E. Shyam P. Reddy: How cancer ‘poisons’ the immune system
E. Shyam P. Reddy, Professor and Director of Cancer Biology Program, Department of OB/GYN at Morehouse School of Medicine, shared on LinkedIn:
“An infographic showing a T cell (right) attacking a cancer cell (left). The cancer cell fights back by sending defective mitochondria in an extracellular ‘parcel’ called a vesicle, which the T cell takes in. The defective organelles are coated in a protein called USP30, which prevents the T cells from breaking the organelles down.
At the same time, the cancer cell steals healthy mitochondria from the T cell through a passage it can make between them called a tunnelling nanotube.

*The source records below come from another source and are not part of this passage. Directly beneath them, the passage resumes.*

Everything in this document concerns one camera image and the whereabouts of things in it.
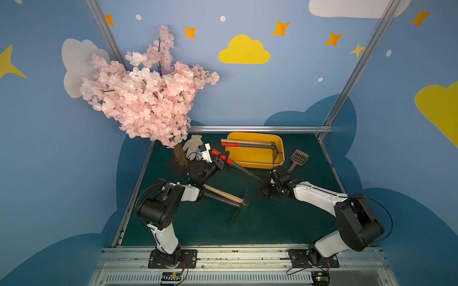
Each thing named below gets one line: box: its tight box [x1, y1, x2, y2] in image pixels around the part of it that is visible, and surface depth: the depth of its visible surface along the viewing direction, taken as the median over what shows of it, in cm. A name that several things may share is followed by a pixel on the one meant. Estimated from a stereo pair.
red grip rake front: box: [203, 187, 250, 224], surface depth 90 cm
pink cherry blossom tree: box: [79, 24, 221, 167], surface depth 63 cm
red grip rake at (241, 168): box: [211, 148, 266, 185], surface depth 88 cm
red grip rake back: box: [221, 141, 278, 152], surface depth 111 cm
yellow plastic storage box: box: [224, 131, 286, 170], surface depth 113 cm
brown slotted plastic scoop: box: [286, 148, 310, 174], surface depth 113 cm
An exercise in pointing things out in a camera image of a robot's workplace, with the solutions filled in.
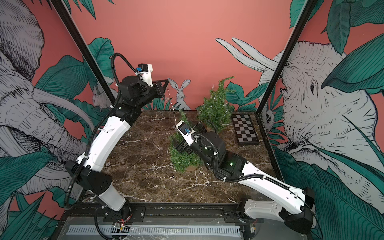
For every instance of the black white chessboard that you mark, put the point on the black white chessboard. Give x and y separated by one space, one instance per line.
244 129

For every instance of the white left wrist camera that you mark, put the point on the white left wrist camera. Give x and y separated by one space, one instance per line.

Cancer cells disrupt the energy production of T cells by loading them up with defective mitochondria and pinching their healthy mitochondria. (Graphic from Nature News & Views | 7 min read, Nature paywall)
How cancer ‘poisons’ the immune system
Cancer cells can sabotage immune cells that try to attack them by filling them with defective mitochondria, the organelles that cells rely on to make energy. In samples from three people with cancer, researchers noticed that mitochondria in both the tumour cells and immune cells called tumour-infiltrating lymphocytes (TILs) shared the same mutations.
When they grew cancer cells with fluorescent-tagged mitochondria alongside TILs, the TILs had taken on some faulty mitochondria after only 24 hours. By 15 days, their native mitochondria had been replaced almost entirely. Tainted TILs were less able to divide and more likely to commit cell ‘suicide’.”